Maryland Health Benefit Exchange briefed the Appropriations Committee on enrollment and the state premium assistance program created after enhanced federal premium tax credits expired.
Executive Director Michelle Eberly said MHBE’s priority during the January 2026 open enrollment was retention. Eberly reported renewed enrollments were up while new enrollments had declined and said premiums rose an average of 13% in 2026. She and other MHBE staff described a marked shift of enrollees toward higher‑deductible plans — for some consumers a move from a $1,000 deductible plan to a $10,000 deductible plan — and warned that such shifts increase the likelihood of deferred care and emergency‑department use.

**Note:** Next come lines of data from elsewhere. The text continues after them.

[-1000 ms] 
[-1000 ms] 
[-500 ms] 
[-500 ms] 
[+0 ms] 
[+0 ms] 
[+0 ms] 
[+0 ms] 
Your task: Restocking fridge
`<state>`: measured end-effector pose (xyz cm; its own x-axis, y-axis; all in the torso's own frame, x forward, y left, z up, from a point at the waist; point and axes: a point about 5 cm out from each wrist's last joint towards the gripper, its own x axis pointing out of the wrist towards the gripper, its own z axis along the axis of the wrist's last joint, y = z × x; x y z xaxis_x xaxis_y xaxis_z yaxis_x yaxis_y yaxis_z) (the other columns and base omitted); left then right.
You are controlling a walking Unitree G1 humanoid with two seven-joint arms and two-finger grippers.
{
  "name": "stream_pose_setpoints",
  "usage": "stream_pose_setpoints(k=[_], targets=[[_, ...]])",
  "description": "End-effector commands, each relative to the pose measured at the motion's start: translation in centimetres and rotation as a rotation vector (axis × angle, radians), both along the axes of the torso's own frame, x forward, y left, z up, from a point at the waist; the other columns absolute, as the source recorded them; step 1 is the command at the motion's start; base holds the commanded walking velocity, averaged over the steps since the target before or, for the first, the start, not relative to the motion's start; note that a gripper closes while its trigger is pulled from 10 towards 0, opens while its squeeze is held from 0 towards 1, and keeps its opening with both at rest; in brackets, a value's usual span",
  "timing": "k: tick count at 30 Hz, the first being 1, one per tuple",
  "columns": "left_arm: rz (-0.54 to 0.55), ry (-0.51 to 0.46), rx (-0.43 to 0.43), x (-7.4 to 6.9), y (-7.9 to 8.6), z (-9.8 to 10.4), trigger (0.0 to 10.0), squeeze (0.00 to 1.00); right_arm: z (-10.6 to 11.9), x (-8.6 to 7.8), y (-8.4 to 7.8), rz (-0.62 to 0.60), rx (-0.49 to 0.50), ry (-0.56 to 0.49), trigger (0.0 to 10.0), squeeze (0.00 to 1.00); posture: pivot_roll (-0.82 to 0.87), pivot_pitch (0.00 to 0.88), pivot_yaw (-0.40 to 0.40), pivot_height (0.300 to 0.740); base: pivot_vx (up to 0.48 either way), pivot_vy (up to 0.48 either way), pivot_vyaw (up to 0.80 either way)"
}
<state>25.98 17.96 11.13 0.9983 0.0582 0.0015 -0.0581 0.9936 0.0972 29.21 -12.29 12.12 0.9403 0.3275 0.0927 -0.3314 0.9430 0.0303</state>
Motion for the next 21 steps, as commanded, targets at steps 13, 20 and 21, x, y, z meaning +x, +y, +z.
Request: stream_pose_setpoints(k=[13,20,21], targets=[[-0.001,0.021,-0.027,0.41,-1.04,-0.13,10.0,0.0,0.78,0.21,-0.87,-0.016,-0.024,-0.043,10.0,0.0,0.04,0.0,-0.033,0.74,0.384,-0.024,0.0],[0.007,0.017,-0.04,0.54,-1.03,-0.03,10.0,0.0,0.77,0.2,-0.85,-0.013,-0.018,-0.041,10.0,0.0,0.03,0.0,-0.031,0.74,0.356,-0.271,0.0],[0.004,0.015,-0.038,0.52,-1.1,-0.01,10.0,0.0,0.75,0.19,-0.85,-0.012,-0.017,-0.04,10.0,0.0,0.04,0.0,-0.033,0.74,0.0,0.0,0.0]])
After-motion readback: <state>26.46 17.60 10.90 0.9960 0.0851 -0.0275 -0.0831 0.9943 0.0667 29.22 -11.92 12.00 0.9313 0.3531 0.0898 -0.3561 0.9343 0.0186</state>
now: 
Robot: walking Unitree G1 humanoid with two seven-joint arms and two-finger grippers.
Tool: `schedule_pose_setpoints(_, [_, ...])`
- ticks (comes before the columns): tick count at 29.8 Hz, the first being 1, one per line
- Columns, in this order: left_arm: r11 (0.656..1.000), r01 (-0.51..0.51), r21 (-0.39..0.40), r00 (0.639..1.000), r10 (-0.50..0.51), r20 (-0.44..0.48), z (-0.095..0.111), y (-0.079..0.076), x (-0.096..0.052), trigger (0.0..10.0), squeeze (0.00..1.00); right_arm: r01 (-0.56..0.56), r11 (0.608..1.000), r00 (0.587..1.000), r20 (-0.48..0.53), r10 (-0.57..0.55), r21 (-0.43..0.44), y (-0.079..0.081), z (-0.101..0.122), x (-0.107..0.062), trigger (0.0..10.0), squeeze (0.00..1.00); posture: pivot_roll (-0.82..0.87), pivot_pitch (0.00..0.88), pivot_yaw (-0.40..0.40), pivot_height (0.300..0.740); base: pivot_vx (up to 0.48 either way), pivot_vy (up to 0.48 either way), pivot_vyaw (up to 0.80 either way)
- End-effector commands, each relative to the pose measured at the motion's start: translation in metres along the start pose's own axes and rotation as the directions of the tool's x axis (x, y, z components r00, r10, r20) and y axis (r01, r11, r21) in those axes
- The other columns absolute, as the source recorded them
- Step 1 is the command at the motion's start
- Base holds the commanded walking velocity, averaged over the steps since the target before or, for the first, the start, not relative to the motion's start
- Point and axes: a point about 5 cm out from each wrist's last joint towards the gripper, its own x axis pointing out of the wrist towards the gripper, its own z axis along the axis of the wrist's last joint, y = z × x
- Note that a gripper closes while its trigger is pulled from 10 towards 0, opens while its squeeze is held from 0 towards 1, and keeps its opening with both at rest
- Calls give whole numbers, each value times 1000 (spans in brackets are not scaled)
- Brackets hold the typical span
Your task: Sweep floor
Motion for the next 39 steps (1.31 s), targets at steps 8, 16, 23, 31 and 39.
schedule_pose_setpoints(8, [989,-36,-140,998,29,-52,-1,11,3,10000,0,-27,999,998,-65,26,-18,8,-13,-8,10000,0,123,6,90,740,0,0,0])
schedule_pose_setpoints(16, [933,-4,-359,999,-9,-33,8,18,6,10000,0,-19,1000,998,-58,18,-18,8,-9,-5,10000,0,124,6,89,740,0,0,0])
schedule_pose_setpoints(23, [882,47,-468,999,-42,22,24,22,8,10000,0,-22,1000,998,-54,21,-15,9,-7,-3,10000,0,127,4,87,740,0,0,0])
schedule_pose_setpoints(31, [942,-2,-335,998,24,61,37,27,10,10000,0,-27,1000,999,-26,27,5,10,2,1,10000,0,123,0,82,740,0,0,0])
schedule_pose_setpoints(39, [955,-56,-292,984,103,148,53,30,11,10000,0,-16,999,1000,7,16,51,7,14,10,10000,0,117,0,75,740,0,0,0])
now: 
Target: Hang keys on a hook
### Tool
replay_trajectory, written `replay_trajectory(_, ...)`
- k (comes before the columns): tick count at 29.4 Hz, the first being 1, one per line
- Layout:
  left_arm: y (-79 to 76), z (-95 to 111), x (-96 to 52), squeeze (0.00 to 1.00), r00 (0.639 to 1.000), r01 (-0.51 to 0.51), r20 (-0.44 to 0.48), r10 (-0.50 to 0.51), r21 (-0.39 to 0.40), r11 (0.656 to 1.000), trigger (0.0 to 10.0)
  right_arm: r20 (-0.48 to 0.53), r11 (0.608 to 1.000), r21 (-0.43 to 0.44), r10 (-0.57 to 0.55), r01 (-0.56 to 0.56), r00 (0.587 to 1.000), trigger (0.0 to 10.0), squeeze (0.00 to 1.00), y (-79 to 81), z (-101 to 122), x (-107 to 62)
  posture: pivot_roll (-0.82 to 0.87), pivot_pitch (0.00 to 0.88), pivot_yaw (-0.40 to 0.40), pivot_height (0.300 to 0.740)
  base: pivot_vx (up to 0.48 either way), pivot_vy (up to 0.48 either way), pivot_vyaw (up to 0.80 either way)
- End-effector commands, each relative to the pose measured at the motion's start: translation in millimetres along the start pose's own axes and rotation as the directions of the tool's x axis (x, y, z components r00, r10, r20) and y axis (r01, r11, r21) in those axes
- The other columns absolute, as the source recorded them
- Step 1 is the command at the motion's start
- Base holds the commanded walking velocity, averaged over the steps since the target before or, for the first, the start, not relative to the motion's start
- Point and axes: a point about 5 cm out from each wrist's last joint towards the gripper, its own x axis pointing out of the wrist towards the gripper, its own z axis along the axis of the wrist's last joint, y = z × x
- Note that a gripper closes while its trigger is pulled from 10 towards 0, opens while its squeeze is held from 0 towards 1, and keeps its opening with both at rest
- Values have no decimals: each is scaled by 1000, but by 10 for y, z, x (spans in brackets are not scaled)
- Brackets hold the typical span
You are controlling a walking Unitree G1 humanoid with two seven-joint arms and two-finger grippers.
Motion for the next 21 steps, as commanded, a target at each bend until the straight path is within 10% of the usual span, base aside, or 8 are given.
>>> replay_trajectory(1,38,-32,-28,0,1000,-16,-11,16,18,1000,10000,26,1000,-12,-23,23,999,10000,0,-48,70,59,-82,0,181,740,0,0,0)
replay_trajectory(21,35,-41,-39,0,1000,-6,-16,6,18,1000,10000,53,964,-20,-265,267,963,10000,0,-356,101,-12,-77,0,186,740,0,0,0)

MHBE staff explained the state premium subsidy’s parameters: it fully replaces lost enhanced tax credits for people under 200% of the federal poverty level and phases down assistance through 400% FPL; it is funded from a 1% state provider fee assessment that also supports the state reinsurance program. MHBE staff reported preliminary data at close of open enrollment that about 177,000 individuals were receiving the state subsidy at an average of roughly $94 per month, but noted that nonpayment and grace periods mean final disenrollment impacts will be clearer in March–April 2026.
The exchange warned that the reinsurance waiver and the 1% assessment sunset in 2028; MHBE said the board will review 2027 reinsurance and subsidy levels in light of fund balances and the need to preserve reinsurance solvency. Officials cautioned that the state subsidy is not sustainable long term at current funding levels and that policy choices will be required in 2027 on how to maintain affordability without destabilizing reinsurance.
Committee members asked MHBE for follow‑up data, including the exact number of enrollees who moved from gold to bronze plans and county‑level impacts. MHBE pledged to provide the specific counts.